REQUIREMENT:
Starting with the first line and ending with the last, transcribe the data exactly.

DATASET EXTRACT:

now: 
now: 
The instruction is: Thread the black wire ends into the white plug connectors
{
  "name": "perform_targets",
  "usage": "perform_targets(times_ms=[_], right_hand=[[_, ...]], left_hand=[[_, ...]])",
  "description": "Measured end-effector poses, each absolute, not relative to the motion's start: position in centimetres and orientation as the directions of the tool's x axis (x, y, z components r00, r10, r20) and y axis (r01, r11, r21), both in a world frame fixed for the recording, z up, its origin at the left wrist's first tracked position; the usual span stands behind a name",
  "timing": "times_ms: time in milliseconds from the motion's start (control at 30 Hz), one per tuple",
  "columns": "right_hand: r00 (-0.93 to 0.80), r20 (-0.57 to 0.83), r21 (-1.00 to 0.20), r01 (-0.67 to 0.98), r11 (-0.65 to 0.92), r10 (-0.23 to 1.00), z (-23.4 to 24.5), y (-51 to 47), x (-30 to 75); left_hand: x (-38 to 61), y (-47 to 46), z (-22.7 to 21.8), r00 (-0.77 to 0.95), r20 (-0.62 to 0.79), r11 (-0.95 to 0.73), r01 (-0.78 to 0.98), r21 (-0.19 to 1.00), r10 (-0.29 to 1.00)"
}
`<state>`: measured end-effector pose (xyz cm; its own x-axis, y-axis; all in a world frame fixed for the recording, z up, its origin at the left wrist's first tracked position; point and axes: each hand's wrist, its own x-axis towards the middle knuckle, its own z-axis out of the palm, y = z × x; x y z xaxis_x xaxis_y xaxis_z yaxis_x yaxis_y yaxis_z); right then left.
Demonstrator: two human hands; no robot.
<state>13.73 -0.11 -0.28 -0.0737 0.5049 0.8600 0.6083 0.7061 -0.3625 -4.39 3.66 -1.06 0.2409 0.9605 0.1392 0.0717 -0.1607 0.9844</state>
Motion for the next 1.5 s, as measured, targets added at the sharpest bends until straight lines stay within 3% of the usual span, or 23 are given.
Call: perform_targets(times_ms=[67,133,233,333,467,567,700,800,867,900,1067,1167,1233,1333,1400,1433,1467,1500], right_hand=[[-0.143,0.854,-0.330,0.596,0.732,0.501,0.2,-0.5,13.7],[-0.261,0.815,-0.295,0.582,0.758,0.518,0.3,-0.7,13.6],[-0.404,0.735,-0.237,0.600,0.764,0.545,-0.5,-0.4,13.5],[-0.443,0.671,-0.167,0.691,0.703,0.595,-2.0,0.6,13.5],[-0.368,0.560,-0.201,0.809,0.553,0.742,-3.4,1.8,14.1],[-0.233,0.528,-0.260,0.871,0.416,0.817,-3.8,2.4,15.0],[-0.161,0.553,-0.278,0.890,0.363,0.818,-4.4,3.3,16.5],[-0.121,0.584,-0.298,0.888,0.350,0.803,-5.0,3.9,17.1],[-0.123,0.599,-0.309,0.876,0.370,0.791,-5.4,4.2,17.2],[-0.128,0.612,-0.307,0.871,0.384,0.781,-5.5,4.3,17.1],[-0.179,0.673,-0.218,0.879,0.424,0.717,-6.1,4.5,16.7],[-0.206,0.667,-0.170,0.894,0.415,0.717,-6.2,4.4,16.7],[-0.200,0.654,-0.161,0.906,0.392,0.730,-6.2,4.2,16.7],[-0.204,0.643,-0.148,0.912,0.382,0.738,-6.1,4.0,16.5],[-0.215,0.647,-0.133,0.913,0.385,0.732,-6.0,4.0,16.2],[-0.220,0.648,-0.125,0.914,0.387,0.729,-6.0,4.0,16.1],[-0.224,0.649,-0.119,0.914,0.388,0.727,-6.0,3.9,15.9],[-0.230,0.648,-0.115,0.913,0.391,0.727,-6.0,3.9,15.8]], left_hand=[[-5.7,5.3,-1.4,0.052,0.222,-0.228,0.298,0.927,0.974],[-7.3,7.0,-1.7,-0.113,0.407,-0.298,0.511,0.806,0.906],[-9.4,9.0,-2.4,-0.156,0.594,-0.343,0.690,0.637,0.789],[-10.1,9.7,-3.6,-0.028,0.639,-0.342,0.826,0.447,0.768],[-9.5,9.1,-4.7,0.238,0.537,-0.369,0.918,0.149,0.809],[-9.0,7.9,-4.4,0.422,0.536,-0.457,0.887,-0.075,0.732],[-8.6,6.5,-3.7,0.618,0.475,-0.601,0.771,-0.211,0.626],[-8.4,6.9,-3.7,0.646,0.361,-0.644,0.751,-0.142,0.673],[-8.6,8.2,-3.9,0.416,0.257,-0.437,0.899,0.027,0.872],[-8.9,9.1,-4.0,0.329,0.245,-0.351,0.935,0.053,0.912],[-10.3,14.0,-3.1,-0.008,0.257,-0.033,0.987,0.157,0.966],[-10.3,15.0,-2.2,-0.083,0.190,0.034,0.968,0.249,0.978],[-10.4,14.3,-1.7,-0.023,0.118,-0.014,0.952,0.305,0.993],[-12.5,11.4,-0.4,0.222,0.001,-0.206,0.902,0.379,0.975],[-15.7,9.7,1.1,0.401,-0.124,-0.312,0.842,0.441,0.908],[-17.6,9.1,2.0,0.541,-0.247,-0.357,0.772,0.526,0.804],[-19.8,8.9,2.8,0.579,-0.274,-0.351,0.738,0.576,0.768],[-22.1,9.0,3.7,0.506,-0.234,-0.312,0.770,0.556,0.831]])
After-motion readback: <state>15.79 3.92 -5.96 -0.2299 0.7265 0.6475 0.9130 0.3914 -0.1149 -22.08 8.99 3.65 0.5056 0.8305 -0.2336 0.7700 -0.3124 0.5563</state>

ANSWER SECTION:
now: 
now: 
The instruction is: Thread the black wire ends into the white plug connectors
{
  "name": "perform_targets",
  "usage": "perform_targets(times_ms=[_], right_hand=[[_, ...]], left_hand=[[_, ...]])",
  "description": "Measured end-effector poses, each absolute, not relative to the motion's start: position in centimetres and orientation as the directions of the tool's x axis (x, y, z components r00, r10, r20) and y axis (r01, r11, r21), both in a world frame fixed for the recording, z up, its origin at the left wrist's first tracked position; the usual span stands behind a name",
  "timing": "times_ms: time in milliseconds from the motion's start (control at 30 Hz), one per tuple",
  "columns": "right_hand: r00 (-0.93 to 0.80), r20 (-0.57 to 0.83), r21 (-1.00 to 0.20), r01 (-0.67 to 0.98), r11 (-0.65 to 0.92), r10 (-0.23 to 1.00), z (-23.4 to 24.5), y (-51 to 47), x (-30 to 75); left_hand: x (-38 to 61), y (-47 to 46), z (-22.7 to 21.8), r00 (-0.77 to 0.95), r20 (-0.62 to 0.79), r11 (-0.95 to 0.73), r01 (-0.78 to 0.98), r21 (-0.19 to 1.00), r10 (-0.29 to 1.00)"
}
`<state>`: measured end-effector pose (xyz cm; its own x-axis, y-axis; all in a world frame fixed for the recording, z up, its origin at the left wrist's first tracked position; point and axes: each hand's wrist, its own x-axis towards the middle knuckle, its own z-axis out of the palm, y = z × x; x y z xaxis_x xaxis_y xaxis_z yaxis_x yaxis_y yaxis_z); right then left.
Demonstrator: two human hands; no robot.
<state>13.73 -0.11 -0.28 -0.0737 0.5049 0.8600 0.6083 0.7061 -0.3625 -4.39 3.66 -1.06 0.2409 0.9605 0.1392 0.0717 -0.1607 0.9844</state>
Motion for the next 1.5 s, as measured, targets added at the sharpest bends until straight lines stay within 3% of the usual span, or 23 are given.
Call: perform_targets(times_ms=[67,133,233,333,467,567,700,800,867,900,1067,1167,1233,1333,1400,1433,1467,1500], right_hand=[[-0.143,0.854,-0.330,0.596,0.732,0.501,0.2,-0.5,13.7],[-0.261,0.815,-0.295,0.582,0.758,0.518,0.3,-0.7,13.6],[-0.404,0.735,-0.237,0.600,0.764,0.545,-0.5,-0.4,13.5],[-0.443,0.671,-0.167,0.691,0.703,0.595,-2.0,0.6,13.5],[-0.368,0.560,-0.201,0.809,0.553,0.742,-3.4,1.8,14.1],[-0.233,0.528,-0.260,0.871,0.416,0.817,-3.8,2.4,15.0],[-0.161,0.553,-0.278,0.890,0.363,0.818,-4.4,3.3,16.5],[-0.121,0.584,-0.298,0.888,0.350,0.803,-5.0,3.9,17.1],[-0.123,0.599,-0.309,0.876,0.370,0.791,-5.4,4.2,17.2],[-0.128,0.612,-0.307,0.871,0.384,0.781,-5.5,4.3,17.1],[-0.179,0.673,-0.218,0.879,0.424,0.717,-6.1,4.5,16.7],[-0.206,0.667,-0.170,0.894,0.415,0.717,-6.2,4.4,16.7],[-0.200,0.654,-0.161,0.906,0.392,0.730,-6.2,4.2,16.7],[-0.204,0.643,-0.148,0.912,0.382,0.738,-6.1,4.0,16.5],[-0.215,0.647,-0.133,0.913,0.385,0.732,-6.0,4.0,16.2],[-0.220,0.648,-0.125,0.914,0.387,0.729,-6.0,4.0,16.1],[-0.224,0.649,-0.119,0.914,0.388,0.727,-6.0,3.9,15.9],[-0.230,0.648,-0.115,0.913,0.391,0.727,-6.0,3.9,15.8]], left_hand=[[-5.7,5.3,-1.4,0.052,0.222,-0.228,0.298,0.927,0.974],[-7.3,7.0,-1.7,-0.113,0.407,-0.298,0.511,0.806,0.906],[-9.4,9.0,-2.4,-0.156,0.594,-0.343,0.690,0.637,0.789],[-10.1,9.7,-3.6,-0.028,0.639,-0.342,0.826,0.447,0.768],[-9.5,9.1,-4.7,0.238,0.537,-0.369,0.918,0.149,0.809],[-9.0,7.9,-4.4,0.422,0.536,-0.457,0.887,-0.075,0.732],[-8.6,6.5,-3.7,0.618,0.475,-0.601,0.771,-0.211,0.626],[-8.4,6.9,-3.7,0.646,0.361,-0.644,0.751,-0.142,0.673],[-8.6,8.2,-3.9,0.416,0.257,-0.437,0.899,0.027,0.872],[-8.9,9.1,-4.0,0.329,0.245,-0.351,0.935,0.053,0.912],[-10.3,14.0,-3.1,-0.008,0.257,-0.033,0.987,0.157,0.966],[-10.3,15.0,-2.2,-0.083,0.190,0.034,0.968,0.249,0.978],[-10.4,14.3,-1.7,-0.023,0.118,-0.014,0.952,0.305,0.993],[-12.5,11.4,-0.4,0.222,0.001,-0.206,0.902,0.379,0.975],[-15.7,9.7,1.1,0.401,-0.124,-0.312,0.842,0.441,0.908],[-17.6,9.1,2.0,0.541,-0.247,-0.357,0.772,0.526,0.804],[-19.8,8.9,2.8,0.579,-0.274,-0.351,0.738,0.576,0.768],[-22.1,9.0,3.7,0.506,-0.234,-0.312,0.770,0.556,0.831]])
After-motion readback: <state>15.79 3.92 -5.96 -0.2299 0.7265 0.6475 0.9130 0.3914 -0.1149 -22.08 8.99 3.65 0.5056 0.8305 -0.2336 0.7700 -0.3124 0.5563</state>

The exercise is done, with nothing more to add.